Wow, we always new that the London 2012 Paralympics would be amazing, we “get” and understand Paralympic sport better than any other nation, we even invented it, but I don’t think even Lord Coe himself could have envisaged what would take place between the 29th August and the 9th September 2012.
The World was introduced to Paralympic sport, at its best.
I was on stage in Trafalgar Square on 6th July 2005 when the announcement was made. Of course back then I was a competing athlete, fresh off of the back of a Gold medal in Athens, so my intentions were always to compete at London. Unfortunately age and niggles got the better of me and I retired from athletics in 2009.
Just over a year later I heard that Channel4 was looking for new presenter to work on the games, and so my journey into presenting started. Firstly the World championships, New Zealand in January 2011 followed by the Paralympic world cup the same year; but for me there was only one thing on my mind, securing a position in the athletics stadium at London 2012.
Then finally, in the spring of 2012, the Athletics commentary team was announced.
John Rawling and Rob Walker, to commentate and I would co-commentate on athletics as well as some in-vision interviews and pieces to camera.
“Hang on”, I thought, pieces to camera fine, smile and talk, but co-commentary, this concerned me. I have never commentated in my life, and have the upmost respect for those that do. Also in the dream team we had Kath Merry, Jeff Adams and Sonja McLaughlan.
So after a month of heavy prep, armed with two folders full of information I headed to the games. Just like the entire team working on the games, day one was a very nervous affair; a couple of hours was spent pouring over the mornings start lists and then up to the commentary position at 9.30am. A quick mic check, and I was off to the in-vision position for my first piece to camera. All good.
Now the bit I was dreading my first race. Shelly woods in the women’s T54 5000m. Brilliant!!!, like I am an expert on wheelchair racing!. Rob set the race off and half way into lap two,
“so Dan, Shelly looks comfortable at the moment, is this a good tactic for her to sit in the pack ?”.
Well we can safely say that I don’t think I will be winning any awards for that commentary. And I was left wondering what 10 days of bad commentating would do for my reputation.
As the first Brits started to compete on day one of the Athletics, A surge of disappointment came over me. I want my roar of 80,000 people. 12 years of international athletics and never once did I experience anything like that, should I have tried to make the team? After all I have spent twelve years as a motivational speaker telling people that you should go after your dreams, the only regrets are if you don’t try, rather than try and don’t make it.
But my disappointment soon turned to excitement as I realized that I would experience the Olympic stadium twice a day for 10 days, and get that buzz I had as an athlete every time the camera or microphone was switched on.
Thankfully my commentary improved, and to my astonishment I actually enjoyed it.
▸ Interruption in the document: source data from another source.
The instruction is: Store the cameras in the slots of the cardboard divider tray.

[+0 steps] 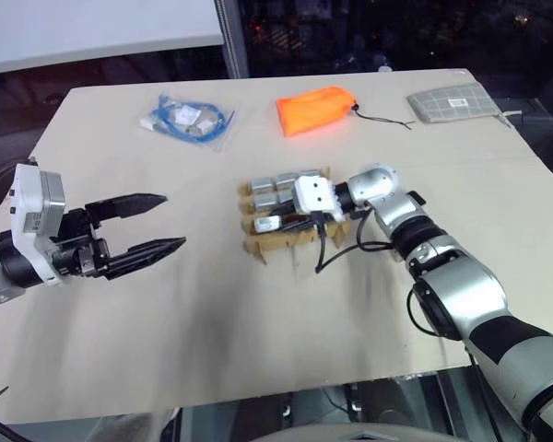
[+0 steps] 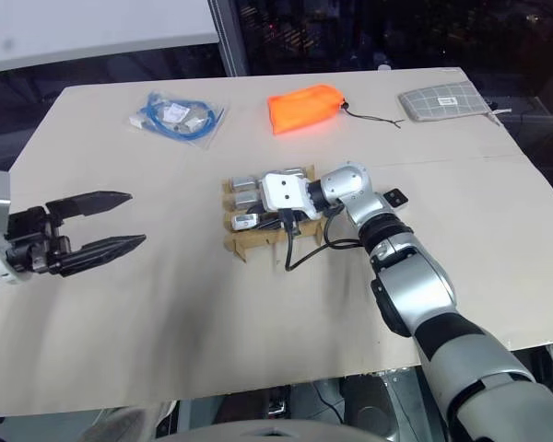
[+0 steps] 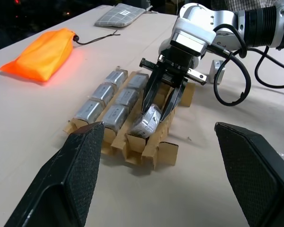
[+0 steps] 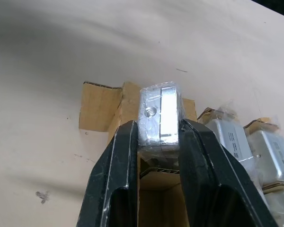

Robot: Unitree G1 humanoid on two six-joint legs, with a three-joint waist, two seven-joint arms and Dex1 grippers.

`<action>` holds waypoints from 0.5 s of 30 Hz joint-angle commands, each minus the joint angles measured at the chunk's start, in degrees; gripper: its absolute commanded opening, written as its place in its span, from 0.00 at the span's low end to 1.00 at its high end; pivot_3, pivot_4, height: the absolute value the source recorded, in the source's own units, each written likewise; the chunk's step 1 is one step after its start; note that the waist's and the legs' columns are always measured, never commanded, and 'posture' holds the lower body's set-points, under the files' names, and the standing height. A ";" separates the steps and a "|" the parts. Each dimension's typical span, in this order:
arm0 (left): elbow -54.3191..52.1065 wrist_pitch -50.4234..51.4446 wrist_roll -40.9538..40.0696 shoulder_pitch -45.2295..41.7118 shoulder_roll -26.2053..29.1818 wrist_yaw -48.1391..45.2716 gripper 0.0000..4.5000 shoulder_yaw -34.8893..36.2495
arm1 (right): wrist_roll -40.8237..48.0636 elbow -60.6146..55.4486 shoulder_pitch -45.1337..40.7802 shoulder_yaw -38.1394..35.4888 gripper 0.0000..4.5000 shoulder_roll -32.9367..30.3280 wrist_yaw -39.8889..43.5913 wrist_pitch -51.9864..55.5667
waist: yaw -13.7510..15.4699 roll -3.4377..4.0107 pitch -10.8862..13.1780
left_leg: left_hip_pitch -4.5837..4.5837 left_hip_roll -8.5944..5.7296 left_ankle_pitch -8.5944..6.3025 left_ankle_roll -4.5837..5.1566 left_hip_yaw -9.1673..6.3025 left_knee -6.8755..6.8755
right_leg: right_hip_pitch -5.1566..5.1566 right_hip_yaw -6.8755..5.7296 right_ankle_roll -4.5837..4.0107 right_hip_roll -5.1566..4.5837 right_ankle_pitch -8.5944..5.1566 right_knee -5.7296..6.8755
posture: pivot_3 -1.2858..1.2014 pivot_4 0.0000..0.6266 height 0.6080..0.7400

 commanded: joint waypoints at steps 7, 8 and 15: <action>0.75 -1.57 0.27 -1.99 1.12 -0.64 0.86 -0.91 | 4.78 -0.98 -2.23 -3.33 0.15 -0.41 6.70 11.23 | 0.08 0.00 0.00 | -0.06 -0.01 0.00 0.01 0.01 0.00 | -0.01 0.00 0.00 -0.01 0.00 -0.06 | 0.52 0.24 1.00; 0.80 -1.62 0.28 -2.03 1.12 -0.67 0.86 -0.95 | 4.89 -0.92 -2.51 -3.32 0.15 -0.46 7.68 12.43 | 0.08 0.00 0.01 | -0.08 -0.01 0.00 0.01 0.00 0.00 | -0.01 0.00 0.00 0.00 0.00 -0.08 | 0.52 0.24 1.00; 0.12 -1.20 0.13 -1.28 1.12 -0.69 0.86 0.16 | 2.79 2.01 -5.32 -2.17 0.15 -0.09 9.16 15.21 | 0.13 0.01 0.02 | -0.21 0.00 -0.01 0.02 -0.06 -0.06 | -0.04 -0.09 -0.02 0.00 -0.02 -0.29 | 0.52 0.24 1.00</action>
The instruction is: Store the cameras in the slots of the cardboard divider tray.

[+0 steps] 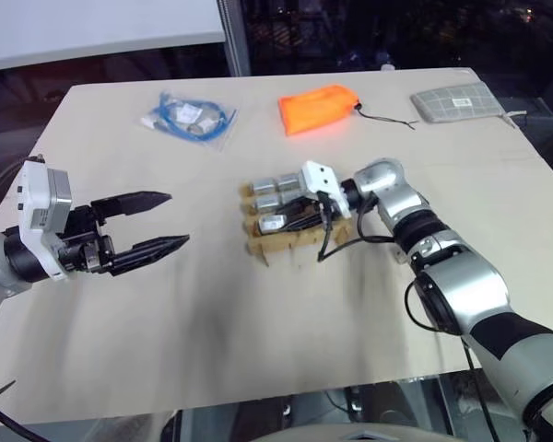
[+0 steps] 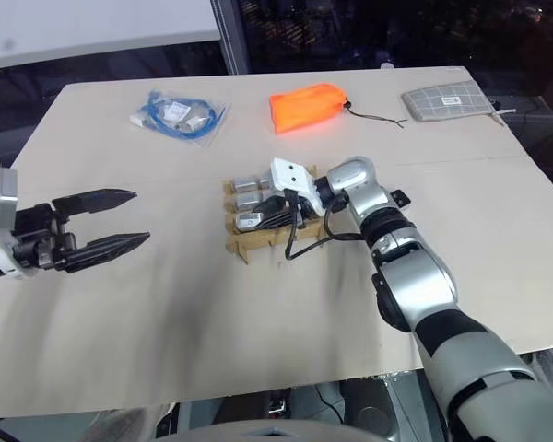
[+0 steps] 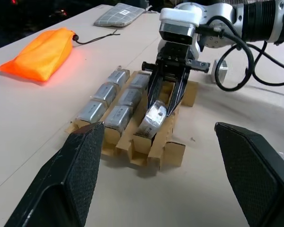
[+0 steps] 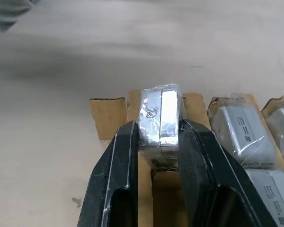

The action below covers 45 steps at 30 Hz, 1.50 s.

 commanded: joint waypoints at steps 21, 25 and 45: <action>-0.92 -0.55 -0.71 1.01 1.20 -0.38 0.86 2.64 | -0.95 4.37 -5.57 -4.38 0.78 0.81 -7.84 -4.98 | -0.21 -0.02 0.04 | 0.00 0.02 0.00 -0.01 -0.02 -0.02 | -0.01 -0.03 -0.02 -0.03 -0.01 0.02 | 0.52 0.24 1.00; 0.06 -0.67 -0.56 -1.21 1.64 -0.82 0.86 0.89 | 2.47 -1.25 -4.34 -7.06 0.78 -2.84 -5.46 -5.87 | -0.04 -0.05 0.07 | -0.03 0.00 0.00 -0.01 -0.05 -0.01 | -0.01 -0.07 -0.02 -0.06 -0.01 0.01 | 0.52 0.24 1.00; 4.97 -2.07 0.84 -14.90 2.59 -6.56 0.86 -13.17 | 10.44 -59.45 34.86 -6.57 0.78 -42.26 2.80 17.77 | 0.56 -0.09 0.12 | -0.78 -0.14 0.00 0.03 -0.53 0.24 | -0.34 -0.59 0.03 0.06 -0.01 -0.19 | 0.52 0.24 1.00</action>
What a privilege to work alongside John, Rob and Katherine in the box during the biggest races in Paralympic history and then have the opportunity to summarize the atmosphere in the stadium to the TV audience.
Don’t be fooled that it was all fun though. Those were very long days. The athletics team would arrive at 8am; we would prep for 1 1/2hrs before the morning session. Once off air at 1.30pm, we would grab some lunch then start the evening prep around 3pm, the evening session would then run from about 7-10.30pm. But I don’t think I have ever laughed so much. It was a privilege to work with such a great team. “Team”, that is what we were, we travelled in together, prepped together, ate together and travelled back to the hotel together. And still we laughed….. a lot.
I always believed that we would host an amazing Olympic games, and deliver the best Paralympics ever, but in my wildest dreams I could never have imagined those 10 days, Over 1.5 million people went through the athletics stadium alone. Britain engaged the world with a sport that I and many of my counterparts have tried to carry forward for many years.
New heroes were created.
We changed peoples views on disability in this country forever.
I have many iconic images from the games, locked in my head, but the biggest did not occur on the track. It was after David Weir had won his forth-gold medal in the marathon. The image of him on the mall, the Union Jack out behind him, his son on his lap with the medal around his neck and in the back ground Buckingham Palace. When you looked into David’s eyes he was emotionally and physically exhausted, he had nothing left to give.
We asked our Paralympians to deliver and they did.